Home > Other > Carpentry and Cocktails: A Heartfelt Small Town Romance (Green Valley Library Book 5) > Page 15
Carpentry and Cocktails: A Heartfelt Small Town Romance (Green Valley Library Book 5) Page 15

by Smartypants Romance


  “Your mother’s food is irresistible.” She acknowledged with a grin, and preceded me through the back door into the kitchen as I held it open.

  “So, I have my mother to thank for my good company tonight. I accept that. Her chocolate chip cookies have won prizes.”
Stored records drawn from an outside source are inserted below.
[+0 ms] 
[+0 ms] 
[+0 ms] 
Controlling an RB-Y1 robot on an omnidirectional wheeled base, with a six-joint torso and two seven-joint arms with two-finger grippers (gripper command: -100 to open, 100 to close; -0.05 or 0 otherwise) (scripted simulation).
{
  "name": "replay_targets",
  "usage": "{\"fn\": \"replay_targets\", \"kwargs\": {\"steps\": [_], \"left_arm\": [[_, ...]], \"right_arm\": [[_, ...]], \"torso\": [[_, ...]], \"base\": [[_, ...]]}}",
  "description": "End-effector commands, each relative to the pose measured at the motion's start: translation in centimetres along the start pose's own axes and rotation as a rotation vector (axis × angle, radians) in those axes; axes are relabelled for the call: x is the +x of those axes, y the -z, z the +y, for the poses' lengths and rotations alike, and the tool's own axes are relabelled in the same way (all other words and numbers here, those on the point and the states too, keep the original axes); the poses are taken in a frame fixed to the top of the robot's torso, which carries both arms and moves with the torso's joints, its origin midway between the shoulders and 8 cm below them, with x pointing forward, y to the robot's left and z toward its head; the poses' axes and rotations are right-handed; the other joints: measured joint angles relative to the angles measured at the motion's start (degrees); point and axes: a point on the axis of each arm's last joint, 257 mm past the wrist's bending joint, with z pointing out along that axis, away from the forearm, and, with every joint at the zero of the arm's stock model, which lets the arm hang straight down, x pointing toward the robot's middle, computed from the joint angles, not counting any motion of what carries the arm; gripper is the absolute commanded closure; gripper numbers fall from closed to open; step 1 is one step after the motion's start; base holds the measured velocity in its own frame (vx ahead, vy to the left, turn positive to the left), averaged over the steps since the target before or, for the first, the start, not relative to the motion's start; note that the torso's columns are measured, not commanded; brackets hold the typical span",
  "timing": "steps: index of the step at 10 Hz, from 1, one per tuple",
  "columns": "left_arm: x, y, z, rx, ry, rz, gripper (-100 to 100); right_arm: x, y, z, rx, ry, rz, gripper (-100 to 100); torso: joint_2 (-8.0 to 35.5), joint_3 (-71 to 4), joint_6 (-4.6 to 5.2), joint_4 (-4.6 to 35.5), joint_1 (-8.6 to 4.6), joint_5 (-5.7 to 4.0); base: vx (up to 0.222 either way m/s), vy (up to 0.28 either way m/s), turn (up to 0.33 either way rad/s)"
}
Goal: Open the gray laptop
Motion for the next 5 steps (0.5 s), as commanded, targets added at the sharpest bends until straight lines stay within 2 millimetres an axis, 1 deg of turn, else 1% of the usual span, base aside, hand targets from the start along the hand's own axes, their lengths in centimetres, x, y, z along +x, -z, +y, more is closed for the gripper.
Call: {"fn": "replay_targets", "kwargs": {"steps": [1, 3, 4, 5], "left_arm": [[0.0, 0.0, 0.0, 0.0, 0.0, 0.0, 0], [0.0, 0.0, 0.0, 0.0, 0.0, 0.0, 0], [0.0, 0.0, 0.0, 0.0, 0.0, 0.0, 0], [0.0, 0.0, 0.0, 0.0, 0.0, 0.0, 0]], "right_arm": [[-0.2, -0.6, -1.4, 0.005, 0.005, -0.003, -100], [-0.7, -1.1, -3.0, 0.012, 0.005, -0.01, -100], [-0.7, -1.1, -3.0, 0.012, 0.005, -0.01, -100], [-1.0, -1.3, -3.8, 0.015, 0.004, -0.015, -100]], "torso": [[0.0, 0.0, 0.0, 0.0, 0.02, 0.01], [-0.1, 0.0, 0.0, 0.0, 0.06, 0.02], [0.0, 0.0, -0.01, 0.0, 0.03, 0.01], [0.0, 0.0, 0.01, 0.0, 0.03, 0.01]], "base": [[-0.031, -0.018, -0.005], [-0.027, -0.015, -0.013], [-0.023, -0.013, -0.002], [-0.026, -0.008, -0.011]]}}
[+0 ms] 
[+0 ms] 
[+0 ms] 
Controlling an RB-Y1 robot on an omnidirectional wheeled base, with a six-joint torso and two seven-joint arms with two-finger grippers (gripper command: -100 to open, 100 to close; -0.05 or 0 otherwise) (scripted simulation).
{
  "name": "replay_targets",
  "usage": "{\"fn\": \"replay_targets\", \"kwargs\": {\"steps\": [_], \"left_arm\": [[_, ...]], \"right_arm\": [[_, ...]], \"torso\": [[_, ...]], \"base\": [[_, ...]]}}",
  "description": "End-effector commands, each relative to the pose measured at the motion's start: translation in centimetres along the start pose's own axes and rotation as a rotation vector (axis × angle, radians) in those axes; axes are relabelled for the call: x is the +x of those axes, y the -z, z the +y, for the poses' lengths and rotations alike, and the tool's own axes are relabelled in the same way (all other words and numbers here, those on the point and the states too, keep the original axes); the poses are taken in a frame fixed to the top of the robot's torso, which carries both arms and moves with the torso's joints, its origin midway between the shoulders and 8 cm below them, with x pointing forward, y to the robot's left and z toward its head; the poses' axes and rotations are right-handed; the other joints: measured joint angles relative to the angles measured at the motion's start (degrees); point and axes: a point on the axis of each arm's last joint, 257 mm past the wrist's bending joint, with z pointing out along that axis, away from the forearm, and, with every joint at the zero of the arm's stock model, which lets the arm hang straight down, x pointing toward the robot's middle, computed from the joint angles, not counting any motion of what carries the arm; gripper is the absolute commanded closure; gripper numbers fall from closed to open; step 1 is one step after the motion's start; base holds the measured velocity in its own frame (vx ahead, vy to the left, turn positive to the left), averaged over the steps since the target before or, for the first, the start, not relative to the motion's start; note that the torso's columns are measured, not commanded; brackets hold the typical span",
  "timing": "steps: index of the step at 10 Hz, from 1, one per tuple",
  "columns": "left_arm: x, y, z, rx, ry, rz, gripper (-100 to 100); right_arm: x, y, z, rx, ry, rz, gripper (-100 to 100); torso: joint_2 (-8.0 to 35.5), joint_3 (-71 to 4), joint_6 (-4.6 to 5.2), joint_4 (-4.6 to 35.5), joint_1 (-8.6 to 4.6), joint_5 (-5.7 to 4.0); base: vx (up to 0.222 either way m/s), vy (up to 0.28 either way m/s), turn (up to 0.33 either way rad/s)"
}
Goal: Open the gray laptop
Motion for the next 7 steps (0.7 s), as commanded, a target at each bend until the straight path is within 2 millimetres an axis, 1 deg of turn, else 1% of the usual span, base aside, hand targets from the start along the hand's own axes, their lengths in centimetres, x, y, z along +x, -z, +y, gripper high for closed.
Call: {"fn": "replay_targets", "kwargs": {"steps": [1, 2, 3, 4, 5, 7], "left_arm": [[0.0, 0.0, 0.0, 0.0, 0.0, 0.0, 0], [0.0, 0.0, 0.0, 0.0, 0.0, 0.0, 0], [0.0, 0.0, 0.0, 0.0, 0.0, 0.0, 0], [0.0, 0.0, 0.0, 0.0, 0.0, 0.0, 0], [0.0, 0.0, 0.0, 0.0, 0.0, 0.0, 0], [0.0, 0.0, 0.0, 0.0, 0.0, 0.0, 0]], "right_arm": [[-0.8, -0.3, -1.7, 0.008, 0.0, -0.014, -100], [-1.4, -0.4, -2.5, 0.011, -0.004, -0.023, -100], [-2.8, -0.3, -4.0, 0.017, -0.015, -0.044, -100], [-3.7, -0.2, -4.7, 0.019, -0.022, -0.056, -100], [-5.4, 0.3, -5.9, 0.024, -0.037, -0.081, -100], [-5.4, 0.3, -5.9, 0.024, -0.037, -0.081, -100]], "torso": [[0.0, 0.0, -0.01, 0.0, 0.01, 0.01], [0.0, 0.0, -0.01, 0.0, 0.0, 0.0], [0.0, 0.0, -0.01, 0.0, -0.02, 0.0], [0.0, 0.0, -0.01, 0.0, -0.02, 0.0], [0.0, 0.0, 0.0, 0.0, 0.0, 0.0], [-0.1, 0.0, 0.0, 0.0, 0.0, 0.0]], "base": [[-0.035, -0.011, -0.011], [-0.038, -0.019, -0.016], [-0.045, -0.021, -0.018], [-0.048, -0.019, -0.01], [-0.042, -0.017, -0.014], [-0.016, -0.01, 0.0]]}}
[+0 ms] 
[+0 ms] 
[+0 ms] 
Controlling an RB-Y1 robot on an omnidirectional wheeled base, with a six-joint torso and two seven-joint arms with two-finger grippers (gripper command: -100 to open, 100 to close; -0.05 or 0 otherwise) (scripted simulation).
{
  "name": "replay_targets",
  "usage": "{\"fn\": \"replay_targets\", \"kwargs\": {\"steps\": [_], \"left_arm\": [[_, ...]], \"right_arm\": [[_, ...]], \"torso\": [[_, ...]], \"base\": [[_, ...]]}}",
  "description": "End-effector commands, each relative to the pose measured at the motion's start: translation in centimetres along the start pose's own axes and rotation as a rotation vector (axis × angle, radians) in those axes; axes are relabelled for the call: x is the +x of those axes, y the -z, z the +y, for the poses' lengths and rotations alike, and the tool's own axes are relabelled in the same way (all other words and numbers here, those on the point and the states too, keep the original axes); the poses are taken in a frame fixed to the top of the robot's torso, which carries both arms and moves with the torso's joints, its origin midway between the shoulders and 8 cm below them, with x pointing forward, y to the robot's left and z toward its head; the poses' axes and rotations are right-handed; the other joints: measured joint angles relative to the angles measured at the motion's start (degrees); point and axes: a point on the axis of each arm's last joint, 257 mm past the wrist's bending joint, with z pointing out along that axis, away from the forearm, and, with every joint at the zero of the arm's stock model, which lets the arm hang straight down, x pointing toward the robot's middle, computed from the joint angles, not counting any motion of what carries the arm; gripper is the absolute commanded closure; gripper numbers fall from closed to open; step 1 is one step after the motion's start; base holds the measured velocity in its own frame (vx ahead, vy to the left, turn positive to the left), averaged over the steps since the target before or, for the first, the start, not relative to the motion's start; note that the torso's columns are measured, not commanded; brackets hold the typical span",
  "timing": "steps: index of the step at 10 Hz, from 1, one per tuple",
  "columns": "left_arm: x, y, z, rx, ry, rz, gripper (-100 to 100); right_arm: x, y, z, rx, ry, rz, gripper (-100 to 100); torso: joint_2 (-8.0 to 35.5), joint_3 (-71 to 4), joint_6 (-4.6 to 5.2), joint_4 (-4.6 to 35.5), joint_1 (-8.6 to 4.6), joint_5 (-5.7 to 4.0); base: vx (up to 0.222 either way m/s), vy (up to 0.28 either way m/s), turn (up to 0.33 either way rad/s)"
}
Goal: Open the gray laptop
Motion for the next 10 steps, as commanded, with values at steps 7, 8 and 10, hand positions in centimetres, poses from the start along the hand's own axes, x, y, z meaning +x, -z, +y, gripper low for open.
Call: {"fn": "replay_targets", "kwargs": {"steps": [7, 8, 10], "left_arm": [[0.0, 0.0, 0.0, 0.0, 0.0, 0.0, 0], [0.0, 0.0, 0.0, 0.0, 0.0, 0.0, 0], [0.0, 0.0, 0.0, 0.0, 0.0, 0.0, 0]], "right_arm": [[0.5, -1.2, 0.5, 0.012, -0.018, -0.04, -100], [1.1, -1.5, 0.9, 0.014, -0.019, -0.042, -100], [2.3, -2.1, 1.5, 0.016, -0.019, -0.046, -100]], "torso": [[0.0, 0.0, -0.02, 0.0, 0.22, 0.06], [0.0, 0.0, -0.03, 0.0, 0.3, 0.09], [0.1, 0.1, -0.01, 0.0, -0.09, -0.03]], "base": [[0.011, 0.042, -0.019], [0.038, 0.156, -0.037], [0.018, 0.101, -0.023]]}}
  She leaned back, hips against the counter, looking adorable in my flannel shirt. “I know! That used to piss my momma off so much! All we would hear about after the judging was her ranting about your mother and how she always won first place in the cookie category. Gah! She would get so mad. She’d be in a horrible mood for weeks.” She let out a wistful sigh. “I wish I’d known you when we were kids, like my sisters did.”

  “I’m four years older. We probably wouldn’t have run in the same circles.” I grabbed the milk and measured it into a pan to heat.

  “You’re probably right. It was just a silly thought. I’m stuck in wishful thinking…”

  I set the whisk on the counter. This required my full attention. “What else are you wishing for?”

  Her eyes darted to the side as she bit her lip. “That I’d never met Tommy. That I had met you instead.” Her hands gripped her elbows as she hugged herself and studied the floor. With my flannel shirt wrapped around her body, it was almost like an extension of me. But it wasn’t good enough. With a soft slide, I ran my hands up her arms to her shoulders and pulled her into my chest. Her soft cheek pressed against my collarbone as she sighed against me, relaxing into my body.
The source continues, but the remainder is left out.